WORK ORDER
Compute how many lines below contain the word "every" and respond with that number only.

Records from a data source
--
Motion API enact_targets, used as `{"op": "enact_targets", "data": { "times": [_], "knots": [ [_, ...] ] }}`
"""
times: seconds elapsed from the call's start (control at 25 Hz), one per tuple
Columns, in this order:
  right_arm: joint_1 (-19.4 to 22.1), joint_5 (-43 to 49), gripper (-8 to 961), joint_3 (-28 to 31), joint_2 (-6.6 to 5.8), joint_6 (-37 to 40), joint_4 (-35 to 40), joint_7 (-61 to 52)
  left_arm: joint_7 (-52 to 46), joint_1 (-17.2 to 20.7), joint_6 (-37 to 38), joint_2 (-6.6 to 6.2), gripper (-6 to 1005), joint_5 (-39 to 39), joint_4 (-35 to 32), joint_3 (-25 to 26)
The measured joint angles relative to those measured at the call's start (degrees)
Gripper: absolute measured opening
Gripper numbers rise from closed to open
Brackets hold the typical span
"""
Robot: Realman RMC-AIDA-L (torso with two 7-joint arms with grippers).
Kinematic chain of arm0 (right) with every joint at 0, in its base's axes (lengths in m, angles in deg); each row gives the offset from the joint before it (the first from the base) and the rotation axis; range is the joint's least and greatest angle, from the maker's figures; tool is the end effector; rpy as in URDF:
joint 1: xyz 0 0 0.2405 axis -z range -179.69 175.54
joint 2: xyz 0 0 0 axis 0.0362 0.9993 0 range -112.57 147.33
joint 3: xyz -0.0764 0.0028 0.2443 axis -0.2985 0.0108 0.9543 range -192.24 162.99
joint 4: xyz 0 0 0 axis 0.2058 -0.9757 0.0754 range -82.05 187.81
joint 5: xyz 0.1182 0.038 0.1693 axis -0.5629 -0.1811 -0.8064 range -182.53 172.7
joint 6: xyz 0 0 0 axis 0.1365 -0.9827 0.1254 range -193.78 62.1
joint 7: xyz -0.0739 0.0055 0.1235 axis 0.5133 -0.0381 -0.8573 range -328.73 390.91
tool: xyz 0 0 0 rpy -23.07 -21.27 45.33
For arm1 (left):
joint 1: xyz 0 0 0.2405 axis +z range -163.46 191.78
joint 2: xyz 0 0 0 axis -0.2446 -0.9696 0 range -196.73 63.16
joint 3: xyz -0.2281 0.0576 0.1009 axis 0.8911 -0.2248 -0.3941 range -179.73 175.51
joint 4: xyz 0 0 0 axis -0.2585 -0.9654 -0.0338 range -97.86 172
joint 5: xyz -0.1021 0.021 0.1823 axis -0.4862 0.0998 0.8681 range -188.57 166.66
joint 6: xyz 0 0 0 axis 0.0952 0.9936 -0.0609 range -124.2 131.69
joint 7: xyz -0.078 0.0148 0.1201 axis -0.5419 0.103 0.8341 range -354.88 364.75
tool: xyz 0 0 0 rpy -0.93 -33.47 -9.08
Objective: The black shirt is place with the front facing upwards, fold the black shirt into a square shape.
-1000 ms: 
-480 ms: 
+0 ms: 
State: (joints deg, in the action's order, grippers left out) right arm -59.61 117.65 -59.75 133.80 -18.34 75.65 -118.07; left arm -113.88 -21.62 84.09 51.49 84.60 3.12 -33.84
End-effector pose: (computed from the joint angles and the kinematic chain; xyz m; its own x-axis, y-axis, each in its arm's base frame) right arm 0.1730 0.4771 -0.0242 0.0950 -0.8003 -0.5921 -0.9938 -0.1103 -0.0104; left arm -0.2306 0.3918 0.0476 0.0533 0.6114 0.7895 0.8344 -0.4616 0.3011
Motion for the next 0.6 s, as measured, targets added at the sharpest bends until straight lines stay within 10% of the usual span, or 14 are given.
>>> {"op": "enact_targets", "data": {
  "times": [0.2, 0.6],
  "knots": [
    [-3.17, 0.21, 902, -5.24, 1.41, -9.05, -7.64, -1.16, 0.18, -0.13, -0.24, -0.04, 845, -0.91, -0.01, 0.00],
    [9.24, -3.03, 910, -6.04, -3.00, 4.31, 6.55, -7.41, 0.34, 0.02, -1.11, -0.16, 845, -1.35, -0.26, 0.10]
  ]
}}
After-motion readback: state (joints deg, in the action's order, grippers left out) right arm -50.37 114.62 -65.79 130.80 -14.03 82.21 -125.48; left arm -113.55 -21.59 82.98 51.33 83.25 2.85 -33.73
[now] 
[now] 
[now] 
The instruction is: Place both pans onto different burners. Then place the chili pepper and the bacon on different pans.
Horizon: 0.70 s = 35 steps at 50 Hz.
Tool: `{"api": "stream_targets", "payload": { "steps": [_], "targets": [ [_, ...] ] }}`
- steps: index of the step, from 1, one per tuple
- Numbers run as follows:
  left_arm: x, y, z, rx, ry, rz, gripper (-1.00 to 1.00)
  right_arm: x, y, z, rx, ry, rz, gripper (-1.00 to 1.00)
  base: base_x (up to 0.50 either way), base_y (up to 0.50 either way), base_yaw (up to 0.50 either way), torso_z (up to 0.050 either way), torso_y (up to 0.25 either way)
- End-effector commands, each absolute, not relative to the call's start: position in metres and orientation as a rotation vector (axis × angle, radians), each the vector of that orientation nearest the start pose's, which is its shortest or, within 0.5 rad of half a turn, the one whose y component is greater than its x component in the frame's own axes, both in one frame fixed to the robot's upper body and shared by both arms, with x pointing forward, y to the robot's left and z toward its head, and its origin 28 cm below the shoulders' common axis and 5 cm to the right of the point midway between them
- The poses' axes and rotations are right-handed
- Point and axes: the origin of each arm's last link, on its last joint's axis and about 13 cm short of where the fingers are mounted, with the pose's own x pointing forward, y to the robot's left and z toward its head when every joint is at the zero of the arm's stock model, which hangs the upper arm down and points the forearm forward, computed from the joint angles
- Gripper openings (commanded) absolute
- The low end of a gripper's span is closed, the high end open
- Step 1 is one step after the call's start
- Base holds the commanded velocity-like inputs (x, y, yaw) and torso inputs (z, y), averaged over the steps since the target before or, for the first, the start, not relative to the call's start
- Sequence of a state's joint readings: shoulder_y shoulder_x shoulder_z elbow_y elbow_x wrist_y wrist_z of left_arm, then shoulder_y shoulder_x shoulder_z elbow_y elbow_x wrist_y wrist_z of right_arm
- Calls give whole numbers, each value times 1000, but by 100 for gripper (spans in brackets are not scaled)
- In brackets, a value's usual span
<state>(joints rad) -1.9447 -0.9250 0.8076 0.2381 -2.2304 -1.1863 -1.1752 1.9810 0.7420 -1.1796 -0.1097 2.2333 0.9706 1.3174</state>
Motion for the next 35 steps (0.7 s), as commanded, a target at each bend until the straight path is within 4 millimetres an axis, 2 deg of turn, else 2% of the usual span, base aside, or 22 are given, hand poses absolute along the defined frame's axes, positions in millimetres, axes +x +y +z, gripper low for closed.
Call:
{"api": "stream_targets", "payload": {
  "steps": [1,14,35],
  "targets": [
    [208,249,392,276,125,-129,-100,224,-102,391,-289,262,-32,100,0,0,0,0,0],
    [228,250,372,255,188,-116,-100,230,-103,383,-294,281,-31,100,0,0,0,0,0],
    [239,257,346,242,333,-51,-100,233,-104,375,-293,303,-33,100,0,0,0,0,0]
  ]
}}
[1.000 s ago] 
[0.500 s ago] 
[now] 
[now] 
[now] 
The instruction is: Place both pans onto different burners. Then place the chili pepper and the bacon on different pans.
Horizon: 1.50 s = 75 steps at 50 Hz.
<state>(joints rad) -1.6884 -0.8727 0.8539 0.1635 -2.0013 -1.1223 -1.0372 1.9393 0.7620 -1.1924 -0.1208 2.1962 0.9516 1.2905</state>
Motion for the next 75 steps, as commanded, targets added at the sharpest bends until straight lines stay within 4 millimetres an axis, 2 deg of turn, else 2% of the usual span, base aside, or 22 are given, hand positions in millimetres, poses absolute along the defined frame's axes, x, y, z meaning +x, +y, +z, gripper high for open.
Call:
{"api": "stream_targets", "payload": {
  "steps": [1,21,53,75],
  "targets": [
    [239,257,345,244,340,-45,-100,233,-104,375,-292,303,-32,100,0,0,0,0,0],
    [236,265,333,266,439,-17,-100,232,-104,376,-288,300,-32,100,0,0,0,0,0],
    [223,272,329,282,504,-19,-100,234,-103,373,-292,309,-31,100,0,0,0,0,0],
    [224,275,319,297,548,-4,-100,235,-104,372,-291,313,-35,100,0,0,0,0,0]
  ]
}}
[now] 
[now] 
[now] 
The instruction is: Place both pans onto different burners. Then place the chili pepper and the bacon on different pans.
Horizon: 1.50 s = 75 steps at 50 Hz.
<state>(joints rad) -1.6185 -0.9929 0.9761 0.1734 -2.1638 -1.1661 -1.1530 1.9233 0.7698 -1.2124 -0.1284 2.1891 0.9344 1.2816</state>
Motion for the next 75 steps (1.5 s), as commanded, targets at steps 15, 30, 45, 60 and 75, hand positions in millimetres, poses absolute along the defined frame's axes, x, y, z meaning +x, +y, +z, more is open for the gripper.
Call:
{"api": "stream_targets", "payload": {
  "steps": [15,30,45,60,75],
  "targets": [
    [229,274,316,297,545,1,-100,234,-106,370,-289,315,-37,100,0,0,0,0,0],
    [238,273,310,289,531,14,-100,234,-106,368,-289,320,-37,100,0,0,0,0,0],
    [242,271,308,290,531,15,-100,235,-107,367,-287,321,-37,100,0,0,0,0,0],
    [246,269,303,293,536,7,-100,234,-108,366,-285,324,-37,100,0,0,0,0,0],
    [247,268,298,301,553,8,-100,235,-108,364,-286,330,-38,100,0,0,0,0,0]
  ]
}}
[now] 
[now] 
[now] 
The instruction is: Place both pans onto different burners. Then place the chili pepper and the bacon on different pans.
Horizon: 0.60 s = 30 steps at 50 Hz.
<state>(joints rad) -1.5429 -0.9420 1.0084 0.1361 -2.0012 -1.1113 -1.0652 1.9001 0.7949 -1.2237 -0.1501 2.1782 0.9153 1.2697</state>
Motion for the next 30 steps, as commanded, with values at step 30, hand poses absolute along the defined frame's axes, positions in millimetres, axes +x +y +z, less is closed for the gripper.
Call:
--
EXERCISE RESULT
2